* Task item: Lines with "that": please show every one of them from the listing below.

────────

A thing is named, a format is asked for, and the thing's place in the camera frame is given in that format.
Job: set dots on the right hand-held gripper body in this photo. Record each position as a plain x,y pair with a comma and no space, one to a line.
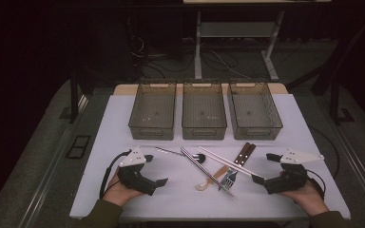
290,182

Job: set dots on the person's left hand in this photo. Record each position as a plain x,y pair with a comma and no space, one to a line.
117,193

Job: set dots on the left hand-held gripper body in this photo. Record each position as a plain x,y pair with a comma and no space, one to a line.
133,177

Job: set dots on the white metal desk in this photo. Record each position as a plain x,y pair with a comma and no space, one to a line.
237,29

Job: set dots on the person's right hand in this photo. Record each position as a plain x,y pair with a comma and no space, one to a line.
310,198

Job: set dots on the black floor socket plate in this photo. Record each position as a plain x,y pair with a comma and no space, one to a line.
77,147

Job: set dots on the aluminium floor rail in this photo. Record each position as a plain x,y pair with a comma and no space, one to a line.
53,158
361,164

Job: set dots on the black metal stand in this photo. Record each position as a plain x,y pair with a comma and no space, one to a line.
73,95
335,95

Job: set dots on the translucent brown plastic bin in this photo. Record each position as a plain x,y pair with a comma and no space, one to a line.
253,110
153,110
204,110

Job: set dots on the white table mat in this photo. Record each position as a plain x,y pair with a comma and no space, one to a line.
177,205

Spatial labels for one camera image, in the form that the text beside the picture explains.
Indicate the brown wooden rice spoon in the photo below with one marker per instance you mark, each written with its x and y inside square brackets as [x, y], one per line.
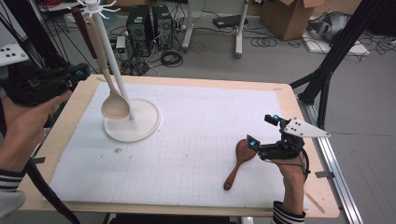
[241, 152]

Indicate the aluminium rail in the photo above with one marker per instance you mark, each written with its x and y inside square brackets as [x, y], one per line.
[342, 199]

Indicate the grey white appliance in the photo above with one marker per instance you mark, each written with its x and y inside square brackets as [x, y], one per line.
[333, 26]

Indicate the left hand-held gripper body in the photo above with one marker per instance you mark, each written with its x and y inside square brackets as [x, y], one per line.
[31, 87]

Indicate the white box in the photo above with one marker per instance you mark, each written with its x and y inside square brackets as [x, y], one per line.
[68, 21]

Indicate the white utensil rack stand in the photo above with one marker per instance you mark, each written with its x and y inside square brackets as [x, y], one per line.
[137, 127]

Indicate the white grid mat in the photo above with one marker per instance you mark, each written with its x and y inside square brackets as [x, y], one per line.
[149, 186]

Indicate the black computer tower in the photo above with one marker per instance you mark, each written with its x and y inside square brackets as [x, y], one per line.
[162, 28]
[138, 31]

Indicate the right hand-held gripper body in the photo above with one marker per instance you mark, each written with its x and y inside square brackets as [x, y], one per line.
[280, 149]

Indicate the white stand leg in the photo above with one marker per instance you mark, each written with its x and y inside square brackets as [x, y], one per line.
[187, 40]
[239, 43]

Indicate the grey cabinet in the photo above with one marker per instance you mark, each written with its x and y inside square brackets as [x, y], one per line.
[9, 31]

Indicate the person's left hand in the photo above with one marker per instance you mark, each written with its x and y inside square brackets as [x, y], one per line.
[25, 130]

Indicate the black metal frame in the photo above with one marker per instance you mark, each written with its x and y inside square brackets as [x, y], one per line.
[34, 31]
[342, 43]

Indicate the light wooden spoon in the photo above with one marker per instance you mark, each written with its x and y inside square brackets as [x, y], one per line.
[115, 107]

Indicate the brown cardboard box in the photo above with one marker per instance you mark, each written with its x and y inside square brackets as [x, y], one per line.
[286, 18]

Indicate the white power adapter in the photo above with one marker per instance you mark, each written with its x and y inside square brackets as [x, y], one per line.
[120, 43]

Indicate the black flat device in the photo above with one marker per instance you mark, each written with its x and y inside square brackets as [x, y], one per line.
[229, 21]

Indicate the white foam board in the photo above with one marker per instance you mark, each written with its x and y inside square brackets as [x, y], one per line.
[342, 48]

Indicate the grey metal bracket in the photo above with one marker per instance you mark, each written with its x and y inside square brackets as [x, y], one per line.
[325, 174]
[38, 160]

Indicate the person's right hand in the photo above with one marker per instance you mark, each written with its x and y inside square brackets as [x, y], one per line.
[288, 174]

────────

* Output below:
A thing is named, a format is asked for, and the thing's place in the camera frame is given in that format.
Spatial labels for one camera image, in the form that the text beside the picture explains.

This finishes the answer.